Suppose ip = "255.0.0.7" and n = 10.
  • Convert "255.0.0.7" to integer: 4278190087
  • First, the lowest set bit is 1 (block size 1), but since 10 IPs remain, we look for the largest block that fits and aligns.
  • First block: "255.0.0.7/32" (covers 1 IP)
  • Next start: 4278190088 ("255.0.0.8"), 9 IPs left. Now, lowest set bit is 8 (block size 8), but only 9 remain, so we can take a block of 8.
  • Second block: "255.0.0.8/29" (covers 8 IPs: .8 to .15)
  • Next start: 4278190096 ("255.0.0.16"), 1 IP left. Block size is 1.
  • Third block: "255.0.0.16/32"
  • Now, all 10 IPs are covered with 3 blocks: ["255.0.0.7/32", "255.0.0.8/29", "255.0.0.16/32"]
At each step, we chose the biggest valid block that aligns with the start IP and doesn't exceed the remaining count.

Time and Space Complexity

  • Brute-force approach: Assigning each IP individually would take O(n) time and O(n) space, which is inefficient for large n.
  • Optimized approach: The number of CIDR blocks used is at most O(log n) because each block can potentially double in size.

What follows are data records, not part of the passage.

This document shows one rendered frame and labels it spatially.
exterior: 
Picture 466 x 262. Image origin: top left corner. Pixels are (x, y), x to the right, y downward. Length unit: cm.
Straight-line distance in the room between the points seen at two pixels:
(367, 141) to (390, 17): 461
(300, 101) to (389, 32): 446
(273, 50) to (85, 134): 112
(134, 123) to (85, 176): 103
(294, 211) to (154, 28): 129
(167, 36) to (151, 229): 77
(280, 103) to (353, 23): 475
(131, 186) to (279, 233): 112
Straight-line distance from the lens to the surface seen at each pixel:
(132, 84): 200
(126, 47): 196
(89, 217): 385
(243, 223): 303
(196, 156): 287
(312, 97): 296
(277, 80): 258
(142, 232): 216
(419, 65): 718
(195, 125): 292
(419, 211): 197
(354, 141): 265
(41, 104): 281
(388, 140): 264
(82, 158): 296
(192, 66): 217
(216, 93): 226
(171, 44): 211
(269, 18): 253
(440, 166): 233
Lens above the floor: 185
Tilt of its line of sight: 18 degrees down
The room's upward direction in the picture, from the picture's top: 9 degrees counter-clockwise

Each step takes constant time (bit manipulation and conversion), so the total time complexity is O(log n). Space complexity is also O(log n) due to the result list.
The key optimization is using bitwise operations to quickly find the largest block size at each step.

Summary

The problem challenges us to optimally group a sequence of IP addresses using the fewest CIDR blocks. By converting IPs to integers and leveraging bitwise operations, we can always select the largest block that fits and aligns at each step, resulting in an efficient O(log n) solution. This approach is both elegant and practical, demonstrating the power of understanding binary representations in networking problems.